Le climat politique demeure un facteur déterminant. «Cette résurgence des formes de censure est notamment due à un agenda populiste qui tend à s’imposer dans certaines collectivités, avec la tentation d’aller chercher des voix à l’extrême droite ou le souhait de ménager des alliances électorales», pointe Emmanuel Wallon, professeur émérite de sociologie politique à l’université Paris Nanterre, qui s’intéresse aux rapports entre arts et pouvoir. Certaines mobilisations visant à interdire une forme artistique peuvent aussi émaner d’autres camps politiques, mais elles sont selon lui «largement minoritaires par rapport aux tentatives d’intimidation de l’extrême droite, relayées par des personnalités de la droite dite républicaine.» Le spécialiste y voit une stratégie éditoriale à plus grande échelle : «La capacité des médias des groupes Bolloré et Stérin à focaliser l’attention publique autour de quelques cas d’atteinte à la liberté d’expression qui viennent de l’extrême gauche ou de mouvements décoloniaux permet d’occulter la puissance de leur offensive idéologique d’une droite moralisatrice contre la liberté de pensée.»
Que faire alors pour répondre à ces pressions, qui mobilisent différents domaines du droit : civil, contractuel, pénal, droit d’auteur ? «A l’Observatoire de la liberté de création, nous avons un rôle d’information, de conseil, d’aide et d’accompagnement, précise Agnès Tricoire. Car la connaissance est le premier échelon : libre à chacun ensuite de décider s’il a les moyens de porter des recours – ou l’envie, car les artistes qui portent plainte sont souvent blacklistés de manière particulièrement injuste et arbitraire.»
Publié le 10 juin dernier, le manifeste «Pour un débat éthique» est un autre des outils de la structure destiné aux professionnels de la culture et voué à être installé dans différents lieux. Une possibilité de signalement a aussi été mise en place, et à partir de septembre, des consultations juridiques gratuites seront mises à disposition des petites compagnies victimes d’une demande de censure et sans possibilité de faire appel à un avocat.
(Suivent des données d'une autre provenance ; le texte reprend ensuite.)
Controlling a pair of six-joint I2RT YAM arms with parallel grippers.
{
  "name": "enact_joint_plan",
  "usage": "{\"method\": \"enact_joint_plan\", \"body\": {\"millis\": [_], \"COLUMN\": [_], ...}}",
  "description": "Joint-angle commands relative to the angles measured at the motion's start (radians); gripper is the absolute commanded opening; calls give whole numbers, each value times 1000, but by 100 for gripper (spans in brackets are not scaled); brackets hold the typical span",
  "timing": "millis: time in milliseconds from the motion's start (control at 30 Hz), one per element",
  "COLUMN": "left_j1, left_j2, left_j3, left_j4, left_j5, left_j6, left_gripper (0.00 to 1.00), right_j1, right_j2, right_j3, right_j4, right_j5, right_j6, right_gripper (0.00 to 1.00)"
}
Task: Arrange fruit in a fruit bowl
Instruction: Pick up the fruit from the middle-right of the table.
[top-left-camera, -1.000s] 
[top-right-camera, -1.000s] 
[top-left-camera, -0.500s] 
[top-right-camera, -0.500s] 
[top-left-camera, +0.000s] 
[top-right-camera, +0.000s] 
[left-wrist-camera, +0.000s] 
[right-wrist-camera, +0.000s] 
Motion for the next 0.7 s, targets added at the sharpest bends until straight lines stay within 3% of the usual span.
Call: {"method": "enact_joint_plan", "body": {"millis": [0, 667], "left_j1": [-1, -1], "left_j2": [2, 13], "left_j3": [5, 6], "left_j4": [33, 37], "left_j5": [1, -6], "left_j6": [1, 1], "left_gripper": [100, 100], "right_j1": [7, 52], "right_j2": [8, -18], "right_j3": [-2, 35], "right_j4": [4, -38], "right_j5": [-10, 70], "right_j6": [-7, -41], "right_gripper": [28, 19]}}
A la suite du rapport du Sénat, la ministre de la Culture Rachida Dati a annoncé début décembre un plan d’action, dont la principale mesure concernait la nomination d’un haut fonctionnaire en charge de la question, et des référents dans chaque Direction régionale des affaires culturelles (Drac, antennes décentralisées du ministère), pour structurer la remontée des cas. Si Agnès Tricoire salue le travail «particulièrement efficace» de Juliette Mant, haute fonctionnaire à la liberté de création, elle pointe des mesures insuffisantes : «Il faut modifier la loi, car un certain nombre d’articles qui n’ont initialement pas été pensés pour censurer les artistes sont utilisés contre eux ou contre les diffuseurs. Et le ministère n’a apporté aucune réponse sur ce plan législatif.»
Emmanuel Wallon se positionne également en faveur d’une évolution du droit. «L’Etat et le ministère de la Culture pourraient aussi mettre leurs moyens d’assistance juridictionnelle à disposition lorsque des structures sont manifestement attaquées et ont besoin de moyens pour se défendre devant les tribunaux, même quand celles-ci ne relèvent pas directement de la tutelle de l’État», ajoute-t-il. Et de rappeler le devoir d’exemplarité de ce dernier, qui «ne devrait pas prêter pas lui-même son concours à des formes de pression, que ce soit sur l’audiovisuel public ou des créations artistiques de toutes disciplines.»
Agnès Tricoire souligne quant à elle que la France concentre un nombre particulièrement élevé de polémiques sur le sujet. «Je n’ai qu’un souhait : qu’on cesse de manipuler l’art à des fins politiques et qu’on respecte sa place dans la société et son autonomie. Qu’on le laisse enfin tranquille.»